### Required work
Will you restate verbatim the lines running from the line with "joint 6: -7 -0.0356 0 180" to the end of the data, leaving out everything else?

### Available data
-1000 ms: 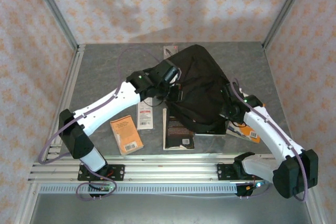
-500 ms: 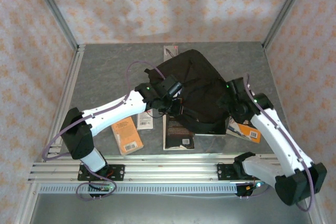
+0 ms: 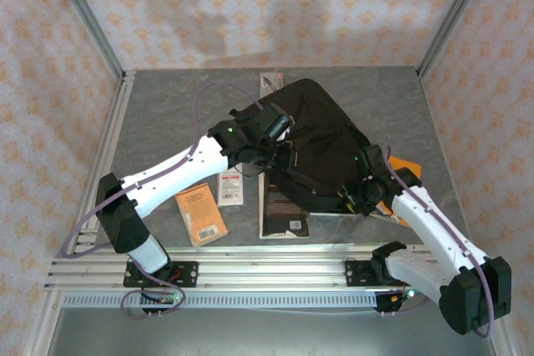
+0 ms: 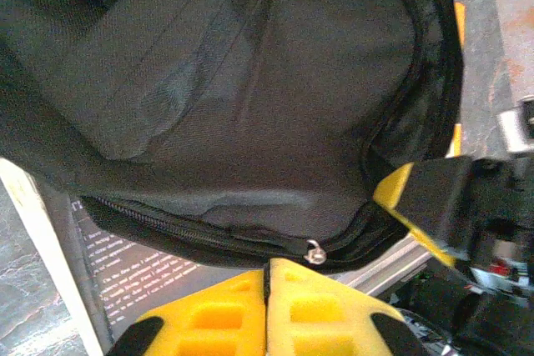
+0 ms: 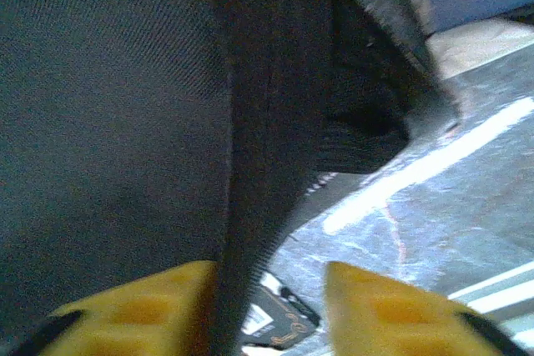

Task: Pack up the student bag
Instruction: Unzip the student bag at the top-right of the table.

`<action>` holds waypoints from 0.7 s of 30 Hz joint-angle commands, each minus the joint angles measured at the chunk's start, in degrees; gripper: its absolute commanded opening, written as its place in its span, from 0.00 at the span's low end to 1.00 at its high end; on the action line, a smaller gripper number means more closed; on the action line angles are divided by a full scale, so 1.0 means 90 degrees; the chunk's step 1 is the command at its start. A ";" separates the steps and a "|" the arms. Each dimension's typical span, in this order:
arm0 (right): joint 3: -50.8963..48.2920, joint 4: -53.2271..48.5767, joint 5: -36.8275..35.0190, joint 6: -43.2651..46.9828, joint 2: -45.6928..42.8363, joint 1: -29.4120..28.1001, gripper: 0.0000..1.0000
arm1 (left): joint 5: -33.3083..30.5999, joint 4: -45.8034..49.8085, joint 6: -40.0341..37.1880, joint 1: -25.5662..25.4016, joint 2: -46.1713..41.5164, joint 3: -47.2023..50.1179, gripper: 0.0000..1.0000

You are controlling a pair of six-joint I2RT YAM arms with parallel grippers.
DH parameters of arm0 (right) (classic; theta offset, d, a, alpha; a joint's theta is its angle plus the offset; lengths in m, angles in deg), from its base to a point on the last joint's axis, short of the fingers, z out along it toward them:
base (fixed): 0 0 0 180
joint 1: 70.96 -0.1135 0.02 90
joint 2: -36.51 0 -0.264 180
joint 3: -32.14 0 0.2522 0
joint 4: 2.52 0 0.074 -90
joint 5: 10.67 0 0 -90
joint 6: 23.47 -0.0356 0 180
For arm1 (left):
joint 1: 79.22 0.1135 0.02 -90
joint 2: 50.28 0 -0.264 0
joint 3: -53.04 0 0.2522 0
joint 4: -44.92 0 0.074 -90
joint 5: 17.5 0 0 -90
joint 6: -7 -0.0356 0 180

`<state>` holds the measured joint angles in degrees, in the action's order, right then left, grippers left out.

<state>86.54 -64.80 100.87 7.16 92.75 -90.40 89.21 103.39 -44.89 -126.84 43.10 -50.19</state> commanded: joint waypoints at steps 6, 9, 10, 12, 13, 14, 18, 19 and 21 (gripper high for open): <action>-0.0649 0.1458 -0.0173 0.0596 -0.1222 0.0021 0.00 | 0.0802 0.0343 0.0219 -0.0008 0.0741 -0.0681 0.30; -0.1198 0.2079 -0.0371 0.0507 -0.2156 0.0018 0.00 | 0.1099 0.0410 0.0229 -0.0036 0.1040 -0.0943 0.45; -0.1394 0.2252 -0.0463 0.0480 -0.2474 0.0012 0.00 | 0.1178 0.0443 0.0229 -0.0058 0.1159 -0.1056 0.48; -0.1758 0.2576 -0.0577 0.0467 -0.3059 -0.0001 0.00 | 0.1303 0.0524 0.0186 -0.0104 0.1378 -0.1275 0.48; -0.1920 0.2700 -0.0651 0.0500 -0.3386 0.0002 0.00 | 0.1364 0.0565 0.0145 -0.0142 0.1483 -0.1382 0.48; -0.2083 0.2814 -0.0735 0.0536 -0.3721 -0.0003 0.00 | 0.1380 0.0642 0.0114 -0.0171 0.1595 -0.1480 0.48; -0.2505 0.3115 -0.0962 0.0708 -0.4829 -0.0009 0.00 | 0.1472 0.0690 0.0044 -0.0249 0.1694 -0.1436 0.48; -0.2580 0.3155 -0.0941 0.0767 -0.5002 -0.0008 0.00 | 0.1506 0.0665 0.0043 -0.0256 0.1665 -0.1350 0.46; -0.2639 0.3232 -0.0774 0.0884 -0.5136 -0.0009 0.00 | 0.1608 0.0543 0.0043 -0.0275 0.1576 -0.1166 0.45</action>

### Output for this task
joint 6: -7 -0.0356 0 180

`<state>` holds the measured joint angles in degrees, in the action's order, right then left, grippers left out.

<state>86.54 -64.80 100.87 7.16 92.75 -90.40 89.21 103.39 -44.89 -126.84 43.10 -50.19</state> commanded: joint waypoints at steps 6, 9, 10, 12, 13, 14, 18, 19 and 21 (gripper high for open): <action>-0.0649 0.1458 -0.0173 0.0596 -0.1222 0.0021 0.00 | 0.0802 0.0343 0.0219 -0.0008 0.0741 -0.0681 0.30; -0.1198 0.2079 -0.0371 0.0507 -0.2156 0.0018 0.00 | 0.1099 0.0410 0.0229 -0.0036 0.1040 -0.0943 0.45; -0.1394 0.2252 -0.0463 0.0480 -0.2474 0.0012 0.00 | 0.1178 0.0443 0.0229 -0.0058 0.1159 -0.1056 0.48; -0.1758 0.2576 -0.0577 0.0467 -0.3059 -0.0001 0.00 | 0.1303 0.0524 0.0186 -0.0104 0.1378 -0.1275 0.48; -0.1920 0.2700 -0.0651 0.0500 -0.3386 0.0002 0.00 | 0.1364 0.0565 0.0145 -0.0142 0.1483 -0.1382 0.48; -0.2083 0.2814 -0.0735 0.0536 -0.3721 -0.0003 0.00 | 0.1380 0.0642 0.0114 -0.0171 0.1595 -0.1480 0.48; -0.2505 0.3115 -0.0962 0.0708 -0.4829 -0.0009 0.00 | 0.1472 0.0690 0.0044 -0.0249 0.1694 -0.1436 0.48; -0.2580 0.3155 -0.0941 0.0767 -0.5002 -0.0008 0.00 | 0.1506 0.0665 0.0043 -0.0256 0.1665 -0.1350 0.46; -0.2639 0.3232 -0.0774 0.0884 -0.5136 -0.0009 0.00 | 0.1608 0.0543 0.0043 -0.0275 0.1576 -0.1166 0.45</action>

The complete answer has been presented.